The risk of stillbirth and neonatal death was 1.55 times higher in women with a BMI increase >4 compared to women with no significant weight change between births. The risk of stillbirth increases linearly with BMI, with women with a BMI increase >4 having a 50% higher risk of stillbirth than women whose weight remains constant.
Normal first birth weight (<25 kg/O) and weight gain between births increases second birth infant mortality, with high infant mortality for BMI increases of 2 to 4 or 4.
Although weight gain leads to a linear increase in infant mortality, it is only at BMI gains ≥4 that mortality increases in young children after 1 year of age.
It is important to note that for women who were overweight at their first birth, weight gain between births had no effect on infant mortality. In addition, for overweight women (BMI >25 kg/O), a reduction in maternal BMI of more than 2 significantly reduced infant mortality, but for women of normal weight, the same weight loss increased the risk of infant mortality.

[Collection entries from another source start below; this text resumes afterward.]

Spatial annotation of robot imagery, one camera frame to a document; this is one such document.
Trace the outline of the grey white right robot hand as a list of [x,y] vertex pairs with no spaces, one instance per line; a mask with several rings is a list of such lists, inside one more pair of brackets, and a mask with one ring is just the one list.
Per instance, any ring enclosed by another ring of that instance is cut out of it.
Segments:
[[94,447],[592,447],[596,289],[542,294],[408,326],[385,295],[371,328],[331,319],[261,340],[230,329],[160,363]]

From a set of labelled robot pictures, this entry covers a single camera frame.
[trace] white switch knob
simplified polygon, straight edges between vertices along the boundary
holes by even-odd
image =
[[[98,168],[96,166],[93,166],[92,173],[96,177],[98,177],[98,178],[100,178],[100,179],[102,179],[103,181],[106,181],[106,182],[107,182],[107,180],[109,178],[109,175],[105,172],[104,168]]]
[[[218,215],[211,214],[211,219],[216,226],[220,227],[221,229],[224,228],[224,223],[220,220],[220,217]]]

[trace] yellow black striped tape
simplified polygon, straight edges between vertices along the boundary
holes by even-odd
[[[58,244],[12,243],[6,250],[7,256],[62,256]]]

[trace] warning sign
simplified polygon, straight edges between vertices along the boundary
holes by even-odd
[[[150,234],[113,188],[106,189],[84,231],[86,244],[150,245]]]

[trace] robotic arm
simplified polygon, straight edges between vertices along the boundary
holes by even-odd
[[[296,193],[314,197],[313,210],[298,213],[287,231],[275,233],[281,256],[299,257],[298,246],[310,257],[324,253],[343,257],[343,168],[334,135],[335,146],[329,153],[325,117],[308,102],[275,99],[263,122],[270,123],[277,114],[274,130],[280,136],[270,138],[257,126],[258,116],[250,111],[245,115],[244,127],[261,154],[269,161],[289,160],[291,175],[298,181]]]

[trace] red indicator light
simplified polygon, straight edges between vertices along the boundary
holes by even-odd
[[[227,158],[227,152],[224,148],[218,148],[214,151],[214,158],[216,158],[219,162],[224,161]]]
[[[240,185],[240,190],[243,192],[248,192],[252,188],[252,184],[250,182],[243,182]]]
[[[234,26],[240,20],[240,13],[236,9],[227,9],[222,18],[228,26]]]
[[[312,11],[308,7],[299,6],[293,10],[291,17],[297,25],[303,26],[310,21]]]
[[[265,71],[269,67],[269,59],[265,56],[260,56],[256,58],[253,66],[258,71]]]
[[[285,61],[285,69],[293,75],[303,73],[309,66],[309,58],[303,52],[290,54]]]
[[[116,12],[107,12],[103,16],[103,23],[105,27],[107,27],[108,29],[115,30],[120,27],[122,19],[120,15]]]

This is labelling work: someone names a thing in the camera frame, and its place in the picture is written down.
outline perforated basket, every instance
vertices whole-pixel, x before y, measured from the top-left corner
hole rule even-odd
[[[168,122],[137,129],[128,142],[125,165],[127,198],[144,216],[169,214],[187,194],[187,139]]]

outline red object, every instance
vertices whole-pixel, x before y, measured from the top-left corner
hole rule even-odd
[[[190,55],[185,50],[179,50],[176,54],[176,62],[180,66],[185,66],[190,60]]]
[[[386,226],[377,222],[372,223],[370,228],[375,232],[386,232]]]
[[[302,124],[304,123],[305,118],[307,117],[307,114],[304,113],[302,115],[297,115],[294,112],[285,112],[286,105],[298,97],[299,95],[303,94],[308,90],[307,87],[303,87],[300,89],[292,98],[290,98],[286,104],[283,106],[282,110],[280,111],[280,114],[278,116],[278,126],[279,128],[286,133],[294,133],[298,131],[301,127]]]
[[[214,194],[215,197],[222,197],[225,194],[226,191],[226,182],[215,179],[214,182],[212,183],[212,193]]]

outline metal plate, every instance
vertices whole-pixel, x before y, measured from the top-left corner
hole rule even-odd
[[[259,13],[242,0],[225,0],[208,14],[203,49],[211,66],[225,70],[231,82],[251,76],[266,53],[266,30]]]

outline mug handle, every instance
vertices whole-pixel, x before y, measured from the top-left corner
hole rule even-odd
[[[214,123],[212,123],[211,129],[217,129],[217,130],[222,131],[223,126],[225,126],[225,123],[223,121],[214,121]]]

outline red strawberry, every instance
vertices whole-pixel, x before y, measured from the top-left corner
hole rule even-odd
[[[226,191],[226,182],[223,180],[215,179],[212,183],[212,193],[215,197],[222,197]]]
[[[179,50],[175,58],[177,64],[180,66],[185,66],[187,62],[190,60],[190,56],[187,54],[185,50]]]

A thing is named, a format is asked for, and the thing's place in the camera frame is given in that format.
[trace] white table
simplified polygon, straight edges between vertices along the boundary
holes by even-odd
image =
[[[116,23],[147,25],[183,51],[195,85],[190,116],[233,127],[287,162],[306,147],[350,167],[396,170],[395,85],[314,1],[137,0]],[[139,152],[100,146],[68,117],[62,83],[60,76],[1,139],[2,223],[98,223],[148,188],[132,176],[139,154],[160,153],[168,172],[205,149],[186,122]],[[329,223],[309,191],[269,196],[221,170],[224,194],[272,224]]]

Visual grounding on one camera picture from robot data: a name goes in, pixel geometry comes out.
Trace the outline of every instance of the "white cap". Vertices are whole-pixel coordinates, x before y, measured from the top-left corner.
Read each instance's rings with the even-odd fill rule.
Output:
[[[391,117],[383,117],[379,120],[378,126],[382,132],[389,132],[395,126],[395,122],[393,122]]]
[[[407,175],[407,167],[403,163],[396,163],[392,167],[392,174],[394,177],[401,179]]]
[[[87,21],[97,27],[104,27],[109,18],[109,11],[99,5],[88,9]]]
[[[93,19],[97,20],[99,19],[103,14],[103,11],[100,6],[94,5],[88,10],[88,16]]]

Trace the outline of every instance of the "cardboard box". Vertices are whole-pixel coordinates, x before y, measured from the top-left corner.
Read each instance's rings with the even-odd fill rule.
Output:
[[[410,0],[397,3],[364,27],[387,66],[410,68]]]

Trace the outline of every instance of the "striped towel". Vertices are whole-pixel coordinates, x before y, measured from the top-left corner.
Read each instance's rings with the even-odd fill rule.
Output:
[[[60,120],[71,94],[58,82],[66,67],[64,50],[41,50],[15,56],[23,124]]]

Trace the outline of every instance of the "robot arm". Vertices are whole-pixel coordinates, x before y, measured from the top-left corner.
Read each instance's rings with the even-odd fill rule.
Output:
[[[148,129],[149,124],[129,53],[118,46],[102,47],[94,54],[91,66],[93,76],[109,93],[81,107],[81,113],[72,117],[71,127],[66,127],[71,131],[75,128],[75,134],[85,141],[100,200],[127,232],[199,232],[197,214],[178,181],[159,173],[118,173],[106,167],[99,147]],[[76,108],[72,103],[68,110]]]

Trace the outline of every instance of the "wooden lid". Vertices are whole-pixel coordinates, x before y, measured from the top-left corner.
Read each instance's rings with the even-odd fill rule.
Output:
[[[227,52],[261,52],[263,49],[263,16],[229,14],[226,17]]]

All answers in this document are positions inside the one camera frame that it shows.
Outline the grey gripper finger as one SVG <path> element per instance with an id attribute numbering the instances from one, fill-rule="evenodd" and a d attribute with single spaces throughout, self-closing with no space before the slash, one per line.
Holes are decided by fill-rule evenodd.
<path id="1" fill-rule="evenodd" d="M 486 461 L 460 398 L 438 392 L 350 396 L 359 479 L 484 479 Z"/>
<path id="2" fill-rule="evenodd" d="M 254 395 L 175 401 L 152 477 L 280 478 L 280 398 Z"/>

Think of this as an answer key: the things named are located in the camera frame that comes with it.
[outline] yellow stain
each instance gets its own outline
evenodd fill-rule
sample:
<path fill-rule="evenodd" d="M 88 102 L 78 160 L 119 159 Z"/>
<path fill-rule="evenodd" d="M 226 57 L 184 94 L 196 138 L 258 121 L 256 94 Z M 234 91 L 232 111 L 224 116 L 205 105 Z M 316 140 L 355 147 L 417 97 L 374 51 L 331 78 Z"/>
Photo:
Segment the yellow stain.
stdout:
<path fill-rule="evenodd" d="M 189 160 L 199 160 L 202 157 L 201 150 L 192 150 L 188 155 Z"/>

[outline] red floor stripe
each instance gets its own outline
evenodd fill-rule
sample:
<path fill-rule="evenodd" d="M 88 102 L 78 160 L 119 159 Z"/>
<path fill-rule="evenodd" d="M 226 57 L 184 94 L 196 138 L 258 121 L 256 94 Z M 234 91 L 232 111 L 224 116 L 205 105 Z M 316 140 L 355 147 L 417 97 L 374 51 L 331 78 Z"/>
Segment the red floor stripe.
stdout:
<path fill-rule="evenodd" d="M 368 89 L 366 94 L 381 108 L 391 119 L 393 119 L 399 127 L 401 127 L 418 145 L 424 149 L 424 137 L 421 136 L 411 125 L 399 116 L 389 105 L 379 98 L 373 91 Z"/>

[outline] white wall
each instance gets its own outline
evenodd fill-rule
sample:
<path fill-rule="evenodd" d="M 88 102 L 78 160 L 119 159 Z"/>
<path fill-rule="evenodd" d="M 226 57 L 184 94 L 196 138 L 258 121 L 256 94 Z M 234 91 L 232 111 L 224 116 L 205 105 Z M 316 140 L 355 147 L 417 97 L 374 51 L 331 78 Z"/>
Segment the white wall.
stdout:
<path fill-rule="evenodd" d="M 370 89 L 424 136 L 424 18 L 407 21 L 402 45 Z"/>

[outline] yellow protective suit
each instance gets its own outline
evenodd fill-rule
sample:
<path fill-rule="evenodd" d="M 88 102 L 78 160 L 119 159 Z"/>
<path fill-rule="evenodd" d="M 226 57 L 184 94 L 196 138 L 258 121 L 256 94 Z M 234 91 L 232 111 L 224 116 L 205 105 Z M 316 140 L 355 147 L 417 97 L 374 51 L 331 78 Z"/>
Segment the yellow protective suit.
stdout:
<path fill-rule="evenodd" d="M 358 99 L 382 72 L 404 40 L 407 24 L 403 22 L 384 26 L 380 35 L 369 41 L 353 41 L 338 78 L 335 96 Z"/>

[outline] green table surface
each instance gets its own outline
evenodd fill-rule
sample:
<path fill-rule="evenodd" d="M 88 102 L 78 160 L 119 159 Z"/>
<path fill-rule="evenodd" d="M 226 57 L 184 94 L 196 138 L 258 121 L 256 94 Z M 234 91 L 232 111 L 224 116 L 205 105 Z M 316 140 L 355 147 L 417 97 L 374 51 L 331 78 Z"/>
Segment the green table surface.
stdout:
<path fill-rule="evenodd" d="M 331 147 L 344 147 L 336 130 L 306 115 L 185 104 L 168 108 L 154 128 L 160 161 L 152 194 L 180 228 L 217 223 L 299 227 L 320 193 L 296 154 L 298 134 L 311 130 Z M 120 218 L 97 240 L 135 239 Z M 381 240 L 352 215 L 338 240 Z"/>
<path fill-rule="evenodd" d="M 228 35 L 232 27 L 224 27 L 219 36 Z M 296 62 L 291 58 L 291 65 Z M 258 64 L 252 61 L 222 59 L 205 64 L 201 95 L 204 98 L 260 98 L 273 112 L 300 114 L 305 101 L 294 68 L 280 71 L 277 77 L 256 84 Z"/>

In these cohort studies, there was sufficient evidence of an association between weight gain and stillbirth between the two births, both in normal weight women and in overweight women. The studies also found that weight gain between pregnancies also increased the risk of subsequent stillbirths.
The studies suggest that normal weight women should control their weight gain before pregnancy and that overweight women should lose weight.